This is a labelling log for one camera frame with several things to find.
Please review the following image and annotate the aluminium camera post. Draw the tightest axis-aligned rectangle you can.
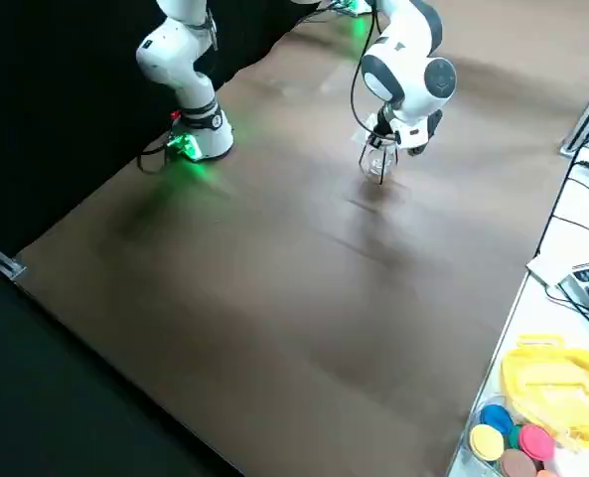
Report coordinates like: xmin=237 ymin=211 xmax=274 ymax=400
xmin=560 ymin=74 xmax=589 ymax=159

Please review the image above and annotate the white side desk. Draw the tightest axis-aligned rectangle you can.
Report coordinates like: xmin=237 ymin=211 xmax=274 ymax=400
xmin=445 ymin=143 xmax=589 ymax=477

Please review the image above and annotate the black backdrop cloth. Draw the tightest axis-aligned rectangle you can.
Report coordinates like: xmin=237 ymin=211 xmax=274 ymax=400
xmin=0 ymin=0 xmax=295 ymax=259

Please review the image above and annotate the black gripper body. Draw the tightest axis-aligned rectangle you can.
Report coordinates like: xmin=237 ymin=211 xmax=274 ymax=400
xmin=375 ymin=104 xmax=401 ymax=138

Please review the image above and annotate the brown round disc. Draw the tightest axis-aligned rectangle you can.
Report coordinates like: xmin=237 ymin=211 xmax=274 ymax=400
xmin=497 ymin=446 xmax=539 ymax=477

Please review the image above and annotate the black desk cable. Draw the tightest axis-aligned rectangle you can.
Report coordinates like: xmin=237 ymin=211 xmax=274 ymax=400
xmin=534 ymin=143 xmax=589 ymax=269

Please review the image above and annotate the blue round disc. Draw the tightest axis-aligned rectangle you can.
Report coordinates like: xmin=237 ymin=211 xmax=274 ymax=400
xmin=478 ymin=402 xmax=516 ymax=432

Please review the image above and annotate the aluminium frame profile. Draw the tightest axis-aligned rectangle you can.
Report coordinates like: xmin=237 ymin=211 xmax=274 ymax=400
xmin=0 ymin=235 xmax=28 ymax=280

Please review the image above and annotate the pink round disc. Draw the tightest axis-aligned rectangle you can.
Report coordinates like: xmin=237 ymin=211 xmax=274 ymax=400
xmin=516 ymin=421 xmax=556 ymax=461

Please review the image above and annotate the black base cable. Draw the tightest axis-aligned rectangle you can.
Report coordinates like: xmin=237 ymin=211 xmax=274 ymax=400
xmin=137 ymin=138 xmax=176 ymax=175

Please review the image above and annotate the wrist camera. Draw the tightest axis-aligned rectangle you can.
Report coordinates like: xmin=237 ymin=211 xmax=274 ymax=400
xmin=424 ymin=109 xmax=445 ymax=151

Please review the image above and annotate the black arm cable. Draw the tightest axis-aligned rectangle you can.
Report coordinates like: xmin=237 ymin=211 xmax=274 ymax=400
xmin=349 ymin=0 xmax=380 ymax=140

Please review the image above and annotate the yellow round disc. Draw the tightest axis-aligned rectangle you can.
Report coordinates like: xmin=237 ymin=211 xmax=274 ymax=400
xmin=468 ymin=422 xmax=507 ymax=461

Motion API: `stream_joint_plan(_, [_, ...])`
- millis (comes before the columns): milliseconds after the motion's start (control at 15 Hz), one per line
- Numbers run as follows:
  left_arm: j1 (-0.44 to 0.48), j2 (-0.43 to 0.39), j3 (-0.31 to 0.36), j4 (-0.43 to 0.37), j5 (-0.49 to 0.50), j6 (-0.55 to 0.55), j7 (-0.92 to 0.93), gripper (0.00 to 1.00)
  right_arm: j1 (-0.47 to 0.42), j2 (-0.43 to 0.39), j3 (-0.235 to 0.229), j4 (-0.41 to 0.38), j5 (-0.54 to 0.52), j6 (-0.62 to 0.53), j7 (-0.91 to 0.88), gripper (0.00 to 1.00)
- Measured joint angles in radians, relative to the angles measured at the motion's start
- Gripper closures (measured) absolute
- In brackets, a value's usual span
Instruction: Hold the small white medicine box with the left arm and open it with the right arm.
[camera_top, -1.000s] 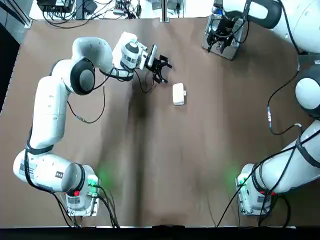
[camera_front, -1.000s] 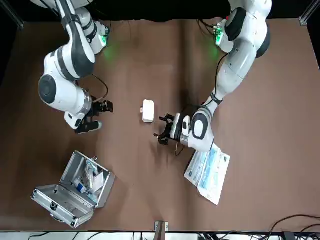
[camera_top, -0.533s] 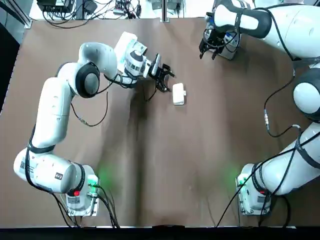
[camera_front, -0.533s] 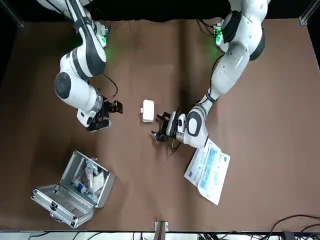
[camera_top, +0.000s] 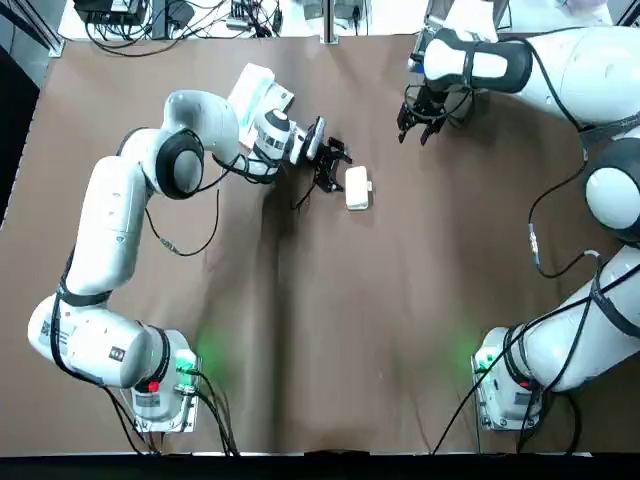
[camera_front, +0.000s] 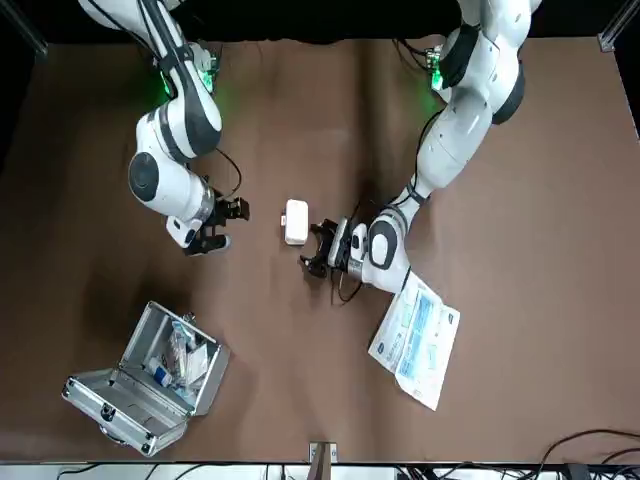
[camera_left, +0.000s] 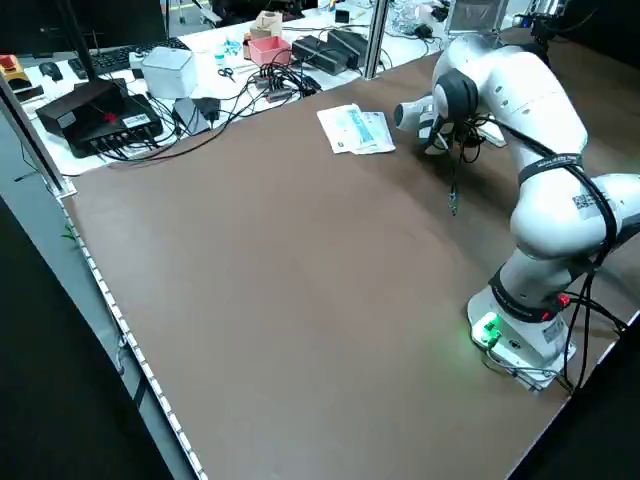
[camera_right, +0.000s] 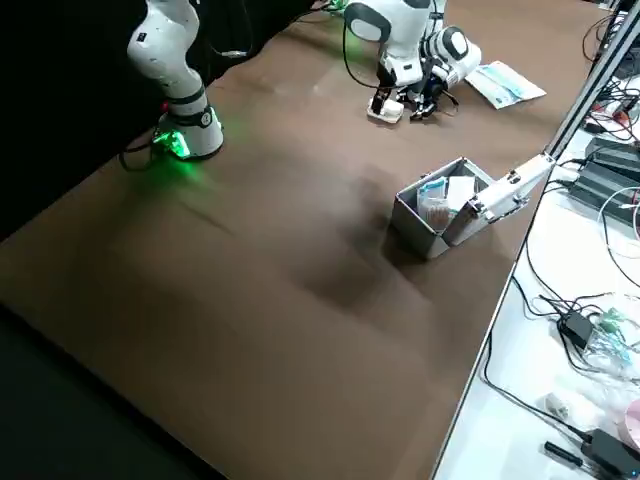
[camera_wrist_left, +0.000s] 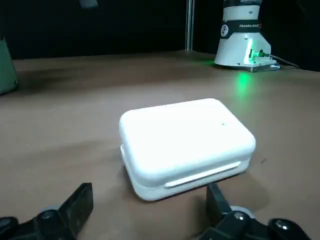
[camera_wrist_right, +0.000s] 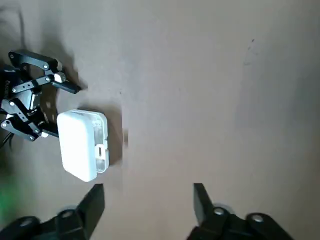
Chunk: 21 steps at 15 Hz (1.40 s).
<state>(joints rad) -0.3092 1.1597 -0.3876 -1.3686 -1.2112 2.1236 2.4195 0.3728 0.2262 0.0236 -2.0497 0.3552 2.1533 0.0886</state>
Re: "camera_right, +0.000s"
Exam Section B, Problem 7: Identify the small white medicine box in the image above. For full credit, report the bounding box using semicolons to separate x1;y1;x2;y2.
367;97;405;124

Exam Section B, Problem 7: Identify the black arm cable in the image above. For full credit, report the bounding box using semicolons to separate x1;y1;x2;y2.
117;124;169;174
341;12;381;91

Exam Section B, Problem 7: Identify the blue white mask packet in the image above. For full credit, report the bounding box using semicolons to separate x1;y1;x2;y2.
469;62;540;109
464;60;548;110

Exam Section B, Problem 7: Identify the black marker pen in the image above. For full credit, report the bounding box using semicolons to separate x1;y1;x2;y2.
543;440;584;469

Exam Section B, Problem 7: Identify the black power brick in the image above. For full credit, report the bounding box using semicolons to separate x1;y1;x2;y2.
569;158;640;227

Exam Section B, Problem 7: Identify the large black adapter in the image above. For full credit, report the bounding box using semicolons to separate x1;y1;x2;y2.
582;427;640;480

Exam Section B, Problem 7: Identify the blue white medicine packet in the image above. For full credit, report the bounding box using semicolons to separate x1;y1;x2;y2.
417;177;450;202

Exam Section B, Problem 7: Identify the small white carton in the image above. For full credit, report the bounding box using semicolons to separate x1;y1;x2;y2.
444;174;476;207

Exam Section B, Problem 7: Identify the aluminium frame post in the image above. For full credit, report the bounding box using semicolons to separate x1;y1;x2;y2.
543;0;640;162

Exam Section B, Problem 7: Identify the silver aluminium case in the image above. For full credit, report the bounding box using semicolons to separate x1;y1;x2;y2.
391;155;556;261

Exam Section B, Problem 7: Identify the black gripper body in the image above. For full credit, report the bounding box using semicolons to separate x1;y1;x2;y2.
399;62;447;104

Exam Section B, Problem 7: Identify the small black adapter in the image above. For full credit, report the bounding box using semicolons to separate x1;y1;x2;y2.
***
## Exercise requirements
Could you restate every record above word for word, dropping the pictures?

## Answer to this problem
This is a labelling log for one camera frame with several things to find.
Please review the following image and annotate the aluminium camera post. Draw the tightest axis-aligned rectangle you can.
Report coordinates like: xmin=237 ymin=211 xmax=274 ymax=400
xmin=560 ymin=74 xmax=589 ymax=159

Please review the image above and annotate the white side desk. Draw the tightest axis-aligned rectangle you can.
Report coordinates like: xmin=237 ymin=211 xmax=274 ymax=400
xmin=445 ymin=143 xmax=589 ymax=477

Please review the image above and annotate the black backdrop cloth. Draw the tightest axis-aligned rectangle you can.
Report coordinates like: xmin=237 ymin=211 xmax=274 ymax=400
xmin=0 ymin=0 xmax=295 ymax=259

Please review the image above and annotate the black gripper body. Draw the tightest axis-aligned rectangle you can.
Report coordinates like: xmin=237 ymin=211 xmax=274 ymax=400
xmin=375 ymin=104 xmax=401 ymax=138

Please review the image above and annotate the brown round disc. Draw the tightest axis-aligned rectangle you can.
Report coordinates like: xmin=237 ymin=211 xmax=274 ymax=400
xmin=497 ymin=446 xmax=539 ymax=477

Please review the image above and annotate the black desk cable. Draw the tightest axis-aligned rectangle you can.
Report coordinates like: xmin=237 ymin=211 xmax=274 ymax=400
xmin=534 ymin=143 xmax=589 ymax=269

Please review the image above and annotate the blue round disc. Draw the tightest axis-aligned rectangle you can.
Report coordinates like: xmin=237 ymin=211 xmax=274 ymax=400
xmin=478 ymin=402 xmax=516 ymax=432

Please review the image above and annotate the aluminium frame profile. Draw the tightest axis-aligned rectangle you can.
Report coordinates like: xmin=237 ymin=211 xmax=274 ymax=400
xmin=0 ymin=235 xmax=28 ymax=280

Please review the image above and annotate the pink round disc. Draw the tightest axis-aligned rectangle you can.
Report coordinates like: xmin=237 ymin=211 xmax=274 ymax=400
xmin=516 ymin=421 xmax=556 ymax=461

Please review the image above and annotate the black base cable. Draw the tightest axis-aligned rectangle you can.
Report coordinates like: xmin=237 ymin=211 xmax=274 ymax=400
xmin=137 ymin=138 xmax=176 ymax=175

Please review the image above and annotate the wrist camera. Draw the tightest axis-aligned rectangle you can.
Report coordinates like: xmin=237 ymin=211 xmax=274 ymax=400
xmin=424 ymin=109 xmax=445 ymax=151

Please review the image above and annotate the black arm cable. Draw the tightest axis-aligned rectangle you can.
Report coordinates like: xmin=237 ymin=211 xmax=274 ymax=400
xmin=349 ymin=0 xmax=380 ymax=140

Please review the image above and annotate the yellow round disc. Draw the tightest axis-aligned rectangle you can.
Report coordinates like: xmin=237 ymin=211 xmax=274 ymax=400
xmin=468 ymin=422 xmax=507 ymax=461

Motion API: `stream_joint_plan(_, [_, ...])`
- millis (comes before the columns): milliseconds after the motion's start (control at 15 Hz), one per line
- Numbers run as follows:
  left_arm: j1 (-0.44 to 0.48), j2 (-0.43 to 0.39), j3 (-0.31 to 0.36), j4 (-0.43 to 0.37), j5 (-0.49 to 0.50), j6 (-0.55 to 0.55), j7 (-0.92 to 0.93), gripper (0.00 to 1.00)
  right_arm: j1 (-0.47 to 0.42), j2 (-0.43 to 0.39), j3 (-0.235 to 0.229), j4 (-0.41 to 0.38), j5 (-0.54 to 0.52), j6 (-0.62 to 0.53), j7 (-0.91 to 0.88), gripper (0.00 to 1.00)
- Measured joint angles in radians, relative to the angles measured at the motion's start
- Gripper closures (measured) absolute
- In brackets, a value's usual span
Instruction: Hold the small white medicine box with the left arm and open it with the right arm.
[camera_top, -1.000s] 
[camera_front, -1.000s] 
[camera_top, -0.533s] 
[camera_front, -0.533s] 
[camera_top, +0.000s] 
[camera_front, +0.000s] 
[camera_left, +0.000s] 
[camera_right, +0.000s] 
[camera_wrist_left, +0.000s] 
[camera_wrist_right, +0.000s] 
Chunk: 21 steps at 15 Hz (1.40 s).
<state>(joints rad) -0.3092 1.1597 -0.3876 -1.3686 -1.2112 2.1236 2.4195 0.3728 0.2262 0.0236 -2.0497 0.3552 2.1533 0.0886</state>
Re: "camera_right, +0.000s"
Exam Section B, Problem 7: Identify the small white medicine box in the image above. For full credit, report the bounding box using semicolons to separate x1;y1;x2;y2.
367;97;405;124

Exam Section B, Problem 7: Identify the black arm cable in the image above. For full credit, report the bounding box using semicolons to separate x1;y1;x2;y2.
117;124;169;174
341;12;381;91

Exam Section B, Problem 7: Identify the blue white mask packet in the image above. For full credit, report the bounding box using semicolons to separate x1;y1;x2;y2.
469;62;540;109
464;60;548;110

Exam Section B, Problem 7: Identify the black marker pen in the image above. For full credit, report the bounding box using semicolons to separate x1;y1;x2;y2.
543;440;584;469

Exam Section B, Problem 7: Identify the black power brick in the image above. For full credit, report the bounding box using semicolons to separate x1;y1;x2;y2.
569;158;640;227

Exam Section B, Problem 7: Identify the large black adapter in the image above. For full credit, report the bounding box using semicolons to separate x1;y1;x2;y2.
582;427;640;480

Exam Section B, Problem 7: Identify the blue white medicine packet in the image above. For full credit, report the bounding box using semicolons to separate x1;y1;x2;y2.
417;177;450;202

Exam Section B, Problem 7: Identify the small white carton in the image above. For full credit, report the bounding box using semicolons to separate x1;y1;x2;y2.
444;174;476;207

Exam Section B, Problem 7: Identify the aluminium frame post in the image above. For full credit, report the bounding box using semicolons to separate x1;y1;x2;y2.
543;0;640;162

Exam Section B, Problem 7: Identify the silver aluminium case in the image above. For full credit, report the bounding box using semicolons to separate x1;y1;x2;y2.
391;155;556;261

Exam Section B, Problem 7: Identify the black gripper body in the image above. For full credit, report the bounding box using semicolons to separate x1;y1;x2;y2.
399;62;447;104

Exam Section B, Problem 7: Identify the small black adapter in the image above. For full credit, report the bounding box using semicolons to separate x1;y1;x2;y2.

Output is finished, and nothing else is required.